(Four Lovers)
Romanze, Frankreich 2010
Regie: Antony Cordier
Autor: Julie Peyr
Kamera: Nicolas GaurinTrue
Sie fühlen sich sofort zueinander hingezogen: Als die selbstbewusste Schmuckdesignerin Rachel dem sympathischen Webseiten-Gestalter Vincent begegnet, gehen Östrogen und Testosteron bei den beiden attraktiven Mittdreißigern eine spontane Verbindung ein. Die Tatsache, dass sie glücklich verheiratet sind - Rachel mit dem anziehenden Schriftsteller Franck, Vincent mit der verführerischen Dolmetscherin Teri -, stellt keinen besonderen Hinderungsgrund dar, es einmal miteinander zu versuchen.
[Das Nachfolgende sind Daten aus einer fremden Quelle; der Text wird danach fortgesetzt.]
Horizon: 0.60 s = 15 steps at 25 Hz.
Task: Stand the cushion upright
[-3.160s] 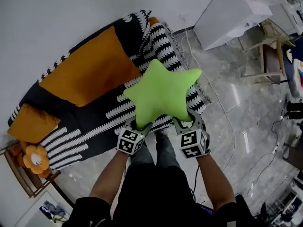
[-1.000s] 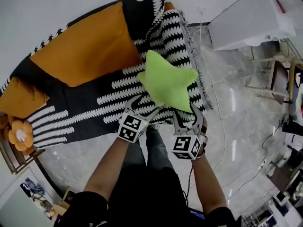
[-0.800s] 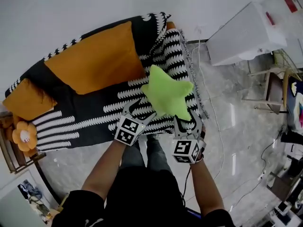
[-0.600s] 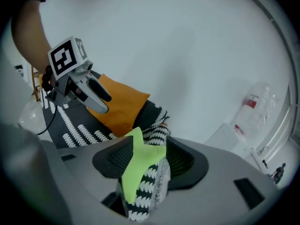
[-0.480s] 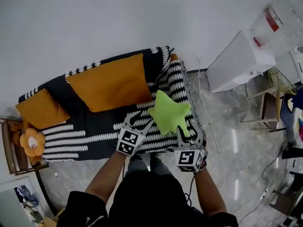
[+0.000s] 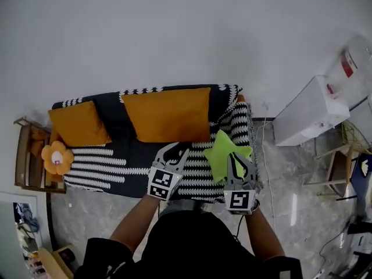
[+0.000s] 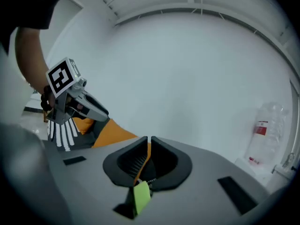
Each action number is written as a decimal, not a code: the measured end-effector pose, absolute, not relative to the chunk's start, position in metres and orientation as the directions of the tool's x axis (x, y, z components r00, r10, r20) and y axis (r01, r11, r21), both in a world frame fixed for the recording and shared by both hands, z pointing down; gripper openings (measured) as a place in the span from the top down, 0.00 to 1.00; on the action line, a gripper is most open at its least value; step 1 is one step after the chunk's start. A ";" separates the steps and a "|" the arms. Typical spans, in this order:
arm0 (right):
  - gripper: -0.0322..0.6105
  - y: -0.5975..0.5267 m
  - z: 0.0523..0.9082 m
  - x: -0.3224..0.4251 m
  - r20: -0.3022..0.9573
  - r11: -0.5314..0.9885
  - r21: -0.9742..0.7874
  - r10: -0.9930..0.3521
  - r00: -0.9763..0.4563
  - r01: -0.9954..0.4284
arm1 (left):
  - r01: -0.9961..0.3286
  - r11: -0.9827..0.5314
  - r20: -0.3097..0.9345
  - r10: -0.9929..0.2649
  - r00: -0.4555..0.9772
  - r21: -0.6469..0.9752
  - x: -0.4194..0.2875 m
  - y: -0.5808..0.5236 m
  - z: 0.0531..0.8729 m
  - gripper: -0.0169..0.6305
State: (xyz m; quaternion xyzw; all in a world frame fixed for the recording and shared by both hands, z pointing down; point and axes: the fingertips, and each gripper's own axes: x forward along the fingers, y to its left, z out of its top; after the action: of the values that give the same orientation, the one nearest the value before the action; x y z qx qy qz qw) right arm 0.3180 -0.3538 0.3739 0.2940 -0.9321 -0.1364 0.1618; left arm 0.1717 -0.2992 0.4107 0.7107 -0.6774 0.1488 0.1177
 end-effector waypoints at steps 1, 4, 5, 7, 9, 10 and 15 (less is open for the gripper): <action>0.88 -0.349 0.366 0.311 0.197 0.801 0.327 -0.576 -0.793 -0.500 | -0.999 -0.021 0.348 -0.938 0.008 -0.032 0.162 -0.290 0.402 0.80; 0.88 -0.341 0.351 0.292 0.166 0.831 0.201 -0.550 -0.818 -0.518 | -0.998 0.066 0.283 -0.957 -0.067 -0.012 0.131 -0.260 0.376 0.83; 0.88 -0.339 0.348 0.286 0.165 0.836 0.153 -0.548 -0.820 -0.528 | -0.996 0.090 0.266 -0.960 -0.088 -0.005 0.120 -0.250 0.369 0.84; 0.90 -0.338 0.344 0.276 0.159 0.835 0.050 -0.548 -0.821 -0.547 | -0.992 0.129 0.237 -0.964 -0.123 0.010 0.098 -0.229 0.355 0.84; 0.90 -0.334 0.341 0.264 0.144 0.826 -0.040 -0.551 -0.822 -0.562 | -0.987 0.159 0.208 -0.967 -0.150 0.028 0.076 -0.206 0.342 0.85; 0.90 -0.331 0.341 0.257 0.144 0.821 -0.065 -0.555 -0.819 -0.567 | -0.985 0.170 0.194 -0.968 -0.161 0.032 0.064 -0.194 0.336 0.85; 0.90 -0.297 0.336 0.228 0.139 0.814 -0.089 -0.561 -0.816 -0.574 | -0.980 0.200 0.179 -0.964 -0.198 -0.009 0.015 -0.143 0.329 0.86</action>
State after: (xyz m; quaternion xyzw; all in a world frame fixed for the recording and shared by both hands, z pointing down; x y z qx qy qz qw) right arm 0.2278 -0.2974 0.3365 0.2984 -0.9509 0.0634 0.0532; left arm 0.0152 -0.1433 0.3285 0.6296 -0.7717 0.0604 0.0670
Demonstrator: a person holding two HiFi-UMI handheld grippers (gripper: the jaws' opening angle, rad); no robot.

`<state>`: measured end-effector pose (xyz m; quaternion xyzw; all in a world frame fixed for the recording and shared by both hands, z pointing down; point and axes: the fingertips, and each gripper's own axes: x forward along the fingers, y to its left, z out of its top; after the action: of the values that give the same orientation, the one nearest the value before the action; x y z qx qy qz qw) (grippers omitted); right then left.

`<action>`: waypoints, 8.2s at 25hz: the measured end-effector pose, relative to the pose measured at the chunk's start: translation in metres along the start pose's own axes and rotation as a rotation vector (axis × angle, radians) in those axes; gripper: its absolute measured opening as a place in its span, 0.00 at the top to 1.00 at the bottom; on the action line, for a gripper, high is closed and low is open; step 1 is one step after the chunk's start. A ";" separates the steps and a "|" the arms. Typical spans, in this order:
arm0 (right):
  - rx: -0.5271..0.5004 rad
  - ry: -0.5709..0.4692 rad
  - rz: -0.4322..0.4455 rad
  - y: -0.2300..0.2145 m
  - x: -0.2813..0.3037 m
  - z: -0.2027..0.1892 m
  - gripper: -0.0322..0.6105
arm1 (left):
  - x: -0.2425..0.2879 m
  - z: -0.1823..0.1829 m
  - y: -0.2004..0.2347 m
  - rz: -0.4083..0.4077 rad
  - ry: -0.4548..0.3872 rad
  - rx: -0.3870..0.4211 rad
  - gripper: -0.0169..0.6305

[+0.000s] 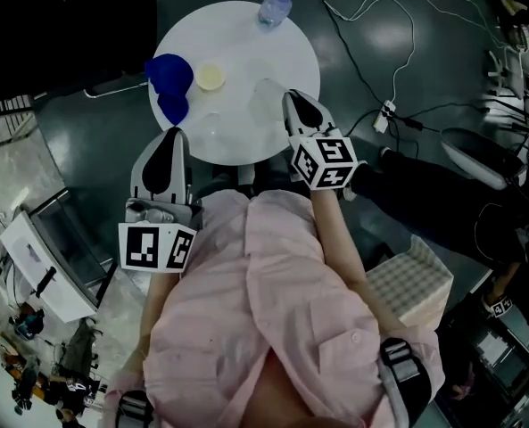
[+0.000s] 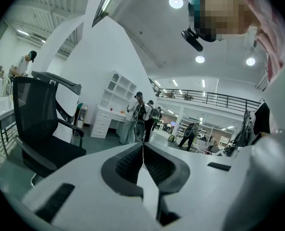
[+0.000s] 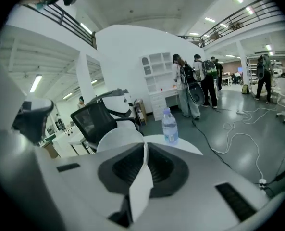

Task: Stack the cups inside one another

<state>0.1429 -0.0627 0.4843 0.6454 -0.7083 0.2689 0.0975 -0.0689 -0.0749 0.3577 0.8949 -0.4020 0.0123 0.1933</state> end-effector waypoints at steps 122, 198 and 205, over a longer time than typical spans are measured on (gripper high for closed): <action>-0.175 -0.106 0.224 0.096 -0.052 0.065 0.89 | -0.050 0.018 0.002 0.061 -0.134 0.040 0.94; -0.724 0.650 0.422 0.122 0.095 -0.154 0.89 | -0.062 0.019 0.037 0.164 -0.121 -0.002 0.94; -0.792 0.631 0.443 0.128 0.094 -0.154 0.89 | -0.062 0.019 0.036 0.164 -0.121 -0.002 0.94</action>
<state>-0.0270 -0.0632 0.6260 0.2832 -0.8106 0.1764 0.4813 -0.1400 -0.0592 0.3411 0.8580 -0.4848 -0.0266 0.1679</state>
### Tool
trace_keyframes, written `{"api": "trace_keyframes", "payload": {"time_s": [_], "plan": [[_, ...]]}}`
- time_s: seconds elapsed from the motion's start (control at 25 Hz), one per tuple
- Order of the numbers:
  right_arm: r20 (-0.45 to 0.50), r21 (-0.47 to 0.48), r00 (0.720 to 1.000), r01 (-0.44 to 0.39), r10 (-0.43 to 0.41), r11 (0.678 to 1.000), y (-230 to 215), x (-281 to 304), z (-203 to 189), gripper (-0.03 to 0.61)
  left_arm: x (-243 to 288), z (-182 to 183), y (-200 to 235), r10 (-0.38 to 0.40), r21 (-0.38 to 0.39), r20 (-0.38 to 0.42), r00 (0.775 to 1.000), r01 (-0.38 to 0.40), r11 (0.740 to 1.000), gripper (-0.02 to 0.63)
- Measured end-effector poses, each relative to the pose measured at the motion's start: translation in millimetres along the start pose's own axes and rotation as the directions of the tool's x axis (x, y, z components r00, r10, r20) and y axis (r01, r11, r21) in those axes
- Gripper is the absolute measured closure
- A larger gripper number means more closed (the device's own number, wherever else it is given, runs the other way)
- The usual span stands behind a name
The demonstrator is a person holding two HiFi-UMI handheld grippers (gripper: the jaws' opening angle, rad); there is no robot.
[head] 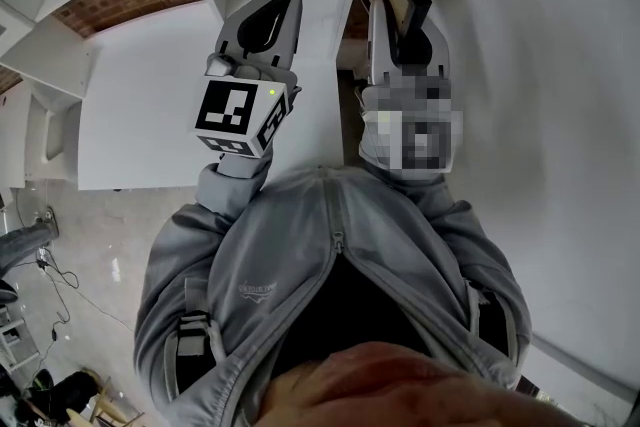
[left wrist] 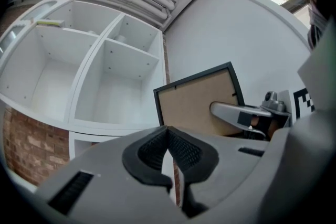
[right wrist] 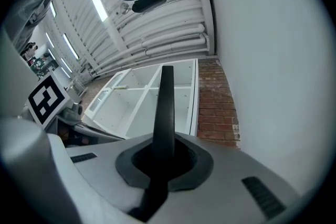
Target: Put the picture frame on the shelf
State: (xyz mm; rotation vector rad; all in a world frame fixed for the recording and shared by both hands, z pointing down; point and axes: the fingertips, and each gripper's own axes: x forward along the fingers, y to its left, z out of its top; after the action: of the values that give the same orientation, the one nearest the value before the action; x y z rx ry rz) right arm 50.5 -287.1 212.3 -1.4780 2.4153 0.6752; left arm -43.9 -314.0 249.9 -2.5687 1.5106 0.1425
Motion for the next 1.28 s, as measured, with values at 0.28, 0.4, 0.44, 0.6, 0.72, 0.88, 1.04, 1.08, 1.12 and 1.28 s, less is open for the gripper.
{"api": "trace_keyframes", "payload": {"time_s": [0.28,0.4,0.44,0.6,0.72,0.88,1.04,1.08,1.12,1.28], "plan": [[0.006,-0.009,1.000,0.019,-0.019,1.000,4.5,19.3,6.5,0.545,8.8,3.1,13.6,-0.039,-0.005,0.000,0.999,0.039,0.999,0.606],[0.014,-0.020,1.000,0.026,-0.026,0.999,3.7,27.9,11.5,0.545,14.2,7.0,21.3,-0.047,-0.003,0.008,0.999,0.047,0.999,0.606],[0.017,-0.026,0.999,0.028,-0.027,0.999,3.3,30.4,12.9,0.545,16.0,8.1,23.3,-0.049,-0.002,0.011,0.999,0.049,0.999,0.606],[0.035,-0.043,0.999,0.035,-0.034,0.998,0.6,40.5,16.3,0.545,23.0,10.3,27.3,-0.064,0.006,0.022,0.998,0.063,0.998,0.606],[0.043,-0.058,0.998,0.042,-0.039,0.997,-2.1,48.0,21.1,0.545,27.3,13.9,28.1,-0.077,0.007,0.028,0.997,0.077,0.997,0.606],[0.054,-0.091,0.998,0.042,-0.037,0.995,0.0,57.9,27.9,0.545,32.4,14.6,36.3,-0.081,0.006,0.030,0.996,0.081,0.997,0.606],[0.054,-0.110,0.998,0.036,-0.030,0.993,-0.2,68.0,29.1,0.545,37.1,12.5,40.9,-0.082,-0.003,0.029,0.996,0.082,0.997,0.606],[0.053,-0.114,0.998,0.037,-0.031,0.993,-1.2,69.6,28.7,0.545,38.2,12.4,40.9,-0.083,-0.004,0.030,0.996,0.083,0.997,0.606],[0.051,-0.118,0.998,0.038,-0.032,0.992,-2.4,70.9,28.2,0.545,39.3,12.5,40.7,-0.084,-0.005,0.030,0.996,0.084,0.996,0.606],[0.040,-0.113,0.998,0.044,-0.039,0.993,-2.7,80.0,23.4,0.545,43.1,10.3,43.9,-0.086,-0.007,0.032,0.996,0.086,0.996,0.606]]}}
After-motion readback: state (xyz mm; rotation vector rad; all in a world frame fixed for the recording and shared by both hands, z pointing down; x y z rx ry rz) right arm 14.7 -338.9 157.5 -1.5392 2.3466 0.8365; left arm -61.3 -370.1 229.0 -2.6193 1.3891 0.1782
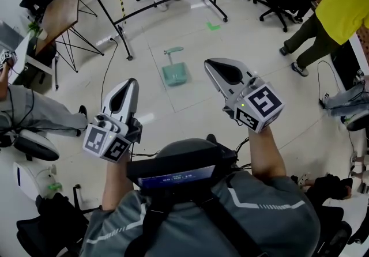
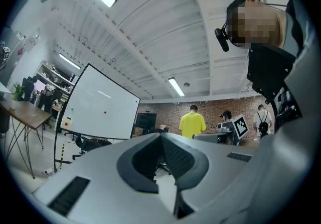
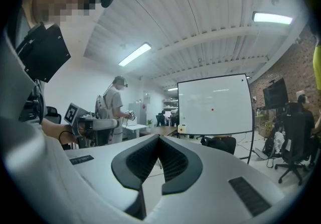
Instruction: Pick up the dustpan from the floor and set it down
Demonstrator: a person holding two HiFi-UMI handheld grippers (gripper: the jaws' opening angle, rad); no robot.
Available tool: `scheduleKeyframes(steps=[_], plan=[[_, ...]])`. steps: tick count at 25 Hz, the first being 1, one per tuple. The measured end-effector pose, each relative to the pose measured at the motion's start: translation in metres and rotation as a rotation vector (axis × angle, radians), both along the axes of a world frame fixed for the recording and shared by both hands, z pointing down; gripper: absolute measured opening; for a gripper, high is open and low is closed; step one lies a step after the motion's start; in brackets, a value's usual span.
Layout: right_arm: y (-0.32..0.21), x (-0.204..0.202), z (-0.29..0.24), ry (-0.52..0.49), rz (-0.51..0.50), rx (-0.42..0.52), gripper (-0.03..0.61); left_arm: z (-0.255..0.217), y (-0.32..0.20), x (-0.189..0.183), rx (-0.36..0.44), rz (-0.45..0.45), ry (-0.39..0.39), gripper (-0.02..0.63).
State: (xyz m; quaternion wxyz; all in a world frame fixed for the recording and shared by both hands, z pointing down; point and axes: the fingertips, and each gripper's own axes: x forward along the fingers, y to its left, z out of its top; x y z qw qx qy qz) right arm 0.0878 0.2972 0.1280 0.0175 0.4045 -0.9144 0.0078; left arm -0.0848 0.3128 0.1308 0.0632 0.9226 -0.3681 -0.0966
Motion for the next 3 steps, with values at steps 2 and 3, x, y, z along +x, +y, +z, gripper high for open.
scheduleKeyframes(steps=[2,3], plan=[[0.0023,0.0013,0.0028,0.003,-0.001,-0.001,0.018,0.0028,0.0039,0.0025,0.0,0.002,0.0,0.026],[0.0035,0.0022,0.0044,0.003,-0.001,-0.002,0.018,0.0044,0.006,0.004,0.0,0.004,0.001,0.026]])
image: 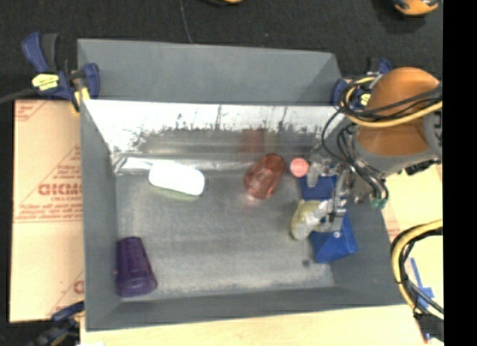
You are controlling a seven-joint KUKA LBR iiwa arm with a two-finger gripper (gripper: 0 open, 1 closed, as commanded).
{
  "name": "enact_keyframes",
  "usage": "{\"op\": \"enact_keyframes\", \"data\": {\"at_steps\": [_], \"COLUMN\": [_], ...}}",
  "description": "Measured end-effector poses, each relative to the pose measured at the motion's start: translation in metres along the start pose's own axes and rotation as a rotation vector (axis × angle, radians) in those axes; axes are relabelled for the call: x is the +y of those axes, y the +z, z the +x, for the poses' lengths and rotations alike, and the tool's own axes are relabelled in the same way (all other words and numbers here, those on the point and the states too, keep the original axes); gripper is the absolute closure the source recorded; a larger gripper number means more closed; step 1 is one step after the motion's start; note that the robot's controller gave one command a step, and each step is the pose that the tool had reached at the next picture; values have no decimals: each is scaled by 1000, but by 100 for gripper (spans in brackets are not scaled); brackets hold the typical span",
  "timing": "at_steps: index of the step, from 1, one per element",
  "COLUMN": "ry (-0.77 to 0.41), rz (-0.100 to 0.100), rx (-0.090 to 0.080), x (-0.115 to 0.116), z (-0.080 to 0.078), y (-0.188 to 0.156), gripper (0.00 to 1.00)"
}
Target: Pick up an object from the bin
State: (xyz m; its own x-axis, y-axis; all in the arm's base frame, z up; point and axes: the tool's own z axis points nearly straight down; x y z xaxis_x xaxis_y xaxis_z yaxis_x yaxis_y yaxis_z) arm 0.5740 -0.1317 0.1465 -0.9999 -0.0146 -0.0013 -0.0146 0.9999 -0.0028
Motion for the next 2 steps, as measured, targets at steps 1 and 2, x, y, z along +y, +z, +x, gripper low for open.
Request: {"op": "enact_keyframes", "data": {"at_steps": [1, 2], "ry": [0, 4], "rz": [0, 3], "rx": [0, -3], "x": [0, -6], "z": [0, 3], "y": [0, 38], "gripper": [0, 0]}}
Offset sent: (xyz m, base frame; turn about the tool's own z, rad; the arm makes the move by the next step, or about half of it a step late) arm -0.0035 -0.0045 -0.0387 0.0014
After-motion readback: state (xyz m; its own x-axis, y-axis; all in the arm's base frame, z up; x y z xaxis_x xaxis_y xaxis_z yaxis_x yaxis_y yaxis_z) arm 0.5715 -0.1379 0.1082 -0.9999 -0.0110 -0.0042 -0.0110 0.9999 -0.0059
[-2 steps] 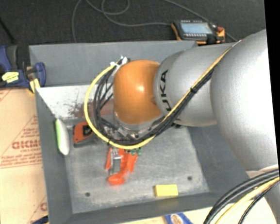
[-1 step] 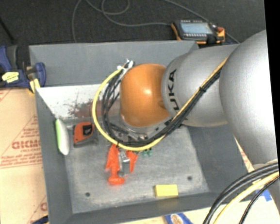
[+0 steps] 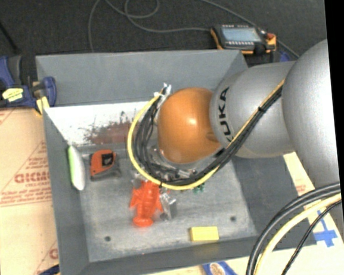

Ganz im Gegenteil: Bereits beim ersten Treffen zum gemeinsamen Abendessen sprühen die erotischen Funken bei beiden Paaren lichterloh, und die jeweilige sexuelle Anziehungskraft wird in der folgenden Nacht sogleich aktiv in die Tat umgesetzt: Rachel geht mit Vincent nach Hause, Franck mit Teri. Diese offene Bereitschaft zum gegenseitigen Partnertausch erweist sich als überaus anregend, sowohl für das Liebes- als auch das Zusammenleben beider Ehepaare, und es wird in der Folgezeit als lustvolles Abenteuer dementsprechend ausschweifend zelebriert. Vor den heranwachsenden Kindern hält man die reizvolle Ménage à quatre zwar geheim, sonst aber scheint es keinerlei Tabus zu geben. Immer wieder kommen Rachel, Franck, Teri und Vincent zusammen, immer hemmungsloser gestalten sich ihre erotischen Begegnungen. Alle genießen die neue sexuelle Freiheit und reden sich ein, ihre Toleranz grenzenlos strapazieren zu können. Bis zu einem gewissen Punkt funktioniert dies auch, aber schließlich machen die Gefühle in Form von aufkeimenden Eifersüchteleien doch noch einen Strich durch das muntere Pärchenwechsel-Spiel, das so harmlos wie erregend begonnen hatte. Die offenherzige Vierer-Romanze des französischen Regisseurs Antony Cordier sorgte im Wettbewerb der 67. Internationalen Filmfestspiele von Venedig 2010 für einiges Aufsehen. Sein Film stellt die Frage, wie erwachsene Menschen mit ihrem Willen zur eigenen moralischen Grenzüberschreitung umgehen, maßt sich aber nicht an, darüber ein Urteil zu fällen.